Generasi Muda Moloku Kie Raha dan Tanggung Jawab Merawat Warisan Leluhur
- calendar_month Rabu, 6 Agt 2025
- visibility 520
- comment 0 komentar
- print Cetak
Muhamad Affath Hidayah, penulis adalah Mahasiswa Universitas Muhammadiyah Yogyakarta, jurusan ilmu pemerintahan . Sumber foto : Istimewa
Sudah berapa kali kita ganti pemimpin, tapi kita masih sangat jauh dari harapan, apalagi sejahtera hanya sebagai slogan. Berapa kali juga kita memilih pemimpin, namun selalu menghasilkan pemerintahan yang bobrok, artinya yang dijanjikan saat kampanye tidak searah dengan yang dilaksanakan saat memimpin. Berkoar tentang keadilan, kemajuan, dan kemaslahatan umat, namun realitas di lapangan malah sebaliknya, yakni penjajahan untuk negeri ini.
Saya percaya, bahwa generasi Moloku Kie Raha pasti memahami tentang pesan para leluhur dengan dalih pemimpin harusnya mengerti apa itu Bahasa orang tua-tua tentang adab, tindakan, dan bertawakkal. Sebab, banyak orang yang membawa nilai kebudayaan pada ruang-ruang politik, namun hanya sebatas pada kepentingan untuk mengambil hati rakyat, demi mendapatkan sebuah kekuasaan. Artinya, kebudayaan dan sejarah dijadikan kendaraan untuk menunjang popularitas meraih kekuasaan. Kebiasaan semacam ini harus segera dihilangkan, karena dapat berakibat buruk pada masyarakat dan rusaknya pola pikir dan perilaku generasi mendatang.

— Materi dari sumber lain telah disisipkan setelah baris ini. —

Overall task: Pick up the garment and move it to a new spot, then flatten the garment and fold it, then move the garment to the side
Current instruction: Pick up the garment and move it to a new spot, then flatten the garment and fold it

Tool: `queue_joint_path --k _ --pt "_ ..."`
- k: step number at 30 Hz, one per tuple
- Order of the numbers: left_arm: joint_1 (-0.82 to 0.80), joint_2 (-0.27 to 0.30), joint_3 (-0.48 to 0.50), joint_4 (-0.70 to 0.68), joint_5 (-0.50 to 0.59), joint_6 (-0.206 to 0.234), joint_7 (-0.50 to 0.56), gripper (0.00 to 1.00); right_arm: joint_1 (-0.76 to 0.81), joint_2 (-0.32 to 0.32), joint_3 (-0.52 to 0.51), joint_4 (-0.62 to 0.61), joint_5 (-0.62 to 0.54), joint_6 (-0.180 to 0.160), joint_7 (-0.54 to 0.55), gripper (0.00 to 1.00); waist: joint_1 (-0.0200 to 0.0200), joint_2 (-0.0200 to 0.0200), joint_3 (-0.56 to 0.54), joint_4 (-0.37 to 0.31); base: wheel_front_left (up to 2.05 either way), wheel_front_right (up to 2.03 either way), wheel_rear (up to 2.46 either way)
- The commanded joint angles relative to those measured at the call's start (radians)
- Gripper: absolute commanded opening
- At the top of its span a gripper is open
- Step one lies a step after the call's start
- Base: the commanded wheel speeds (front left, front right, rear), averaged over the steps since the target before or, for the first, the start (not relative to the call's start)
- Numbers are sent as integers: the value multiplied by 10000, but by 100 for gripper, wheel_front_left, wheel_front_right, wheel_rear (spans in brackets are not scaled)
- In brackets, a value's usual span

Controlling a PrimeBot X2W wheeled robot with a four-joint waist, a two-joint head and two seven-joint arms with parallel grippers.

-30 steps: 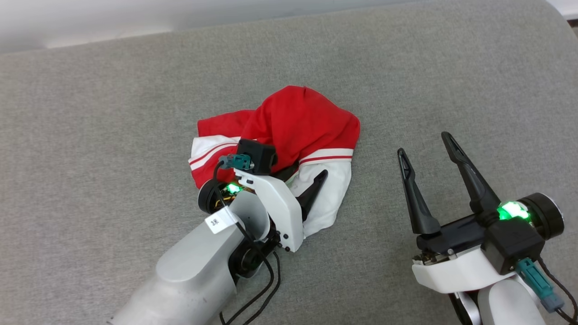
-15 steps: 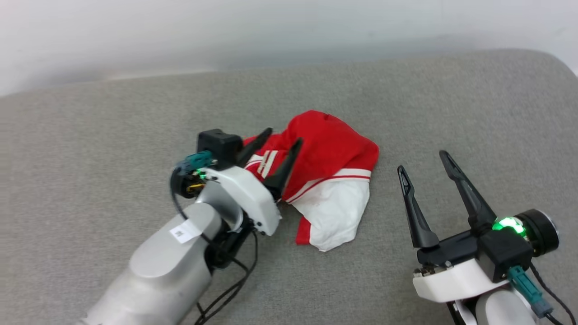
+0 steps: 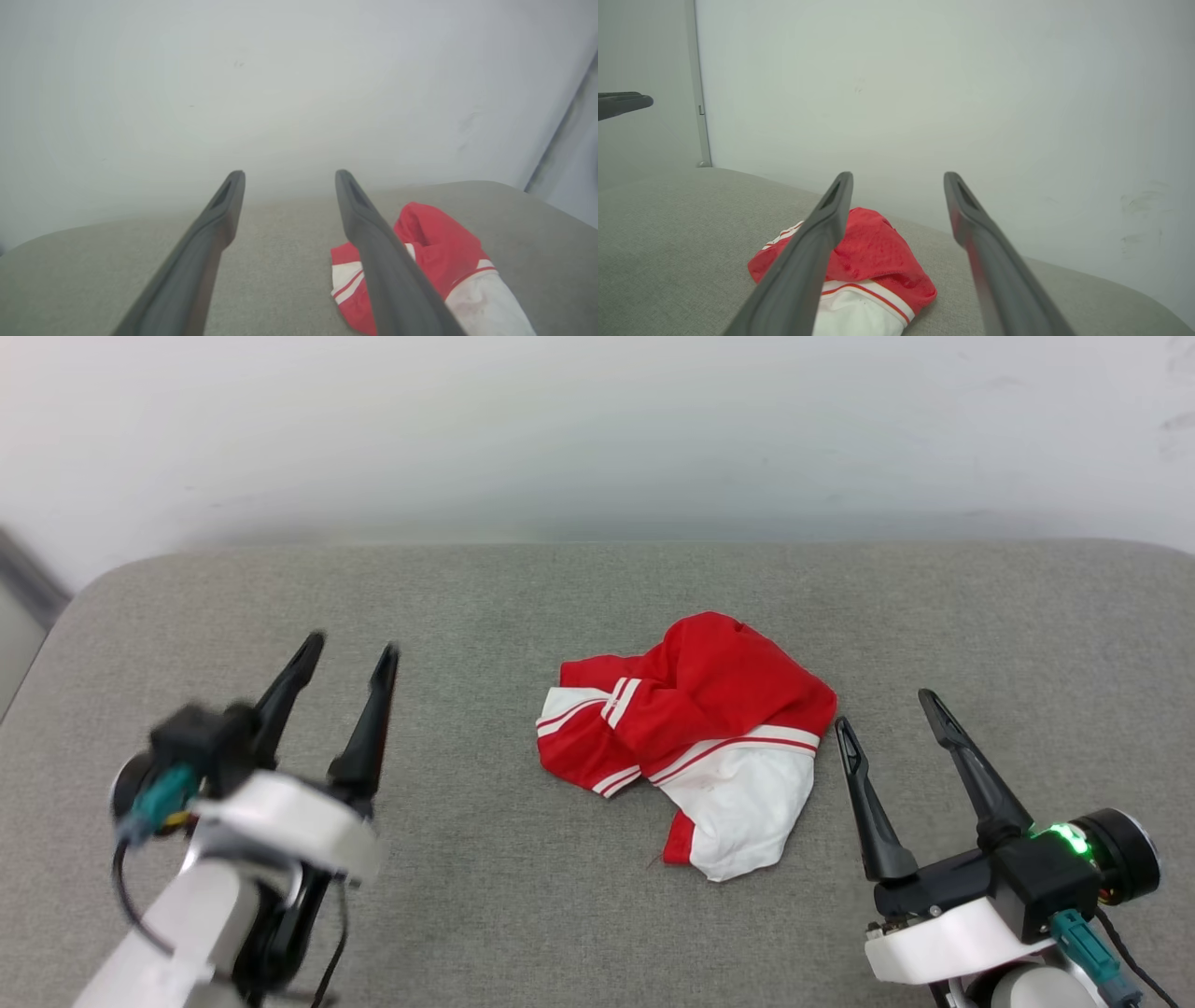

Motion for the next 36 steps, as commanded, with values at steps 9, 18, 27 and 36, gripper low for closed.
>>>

Begitu pun sebagai generasi muda mestinya ada kesadaran diri, menjadi penerus tidak hanya tentang kepekaan tentang situasi dan keadaan. Tetapi, benar-benar merasa bahwa sejatinya hidup adalah tentang rasa menemukan jati diri menuju insani. Maka jadilah generasi peradaban yang berdiri tegak seperti tegaknya Kie Matubu, jadilah penerus pemimpin yang dengan segala kondisi dapat menyelesaikan masalah dengan tenang, seperti ketenangan yang ciptakan sibela di Pulau Bacan.
Dan jadilah penerus peradaban yang tidak sekadar membaca, tapi mengerti arah untuk mengimplementasi mimpi. Di mana, anak muda harus menempatkan doa sebagai alat yang beriringan dengan barakat yang tak hanya sekadar ucapan, tapi lahir dari hati untuk kehidupan yang lebih baik.
Untuk itu, sebagai generasi muda yang menjadi harapan banyak orang, adalah kepercyaan yang berlandaskan tanggung jawab dengan menggenggam setiap pesan dan lahirkan pembaharuan. Maka bangkitlah generasi pembaharu tentukan arah, mulailah melangkah pada jalan yang sebenarnya, yang teguh hatinya, yang sabar, seperti kesabaran yang di ajarkan Jailolo dari rajanya. Kita adalah satu-satu harapan negeri tua ini, hanya kitalah yang akan membawa perjuangan Moloku Kie Raha terbang tinggi menggapai cahaya, selayaknya Goheba dengan rahasianya.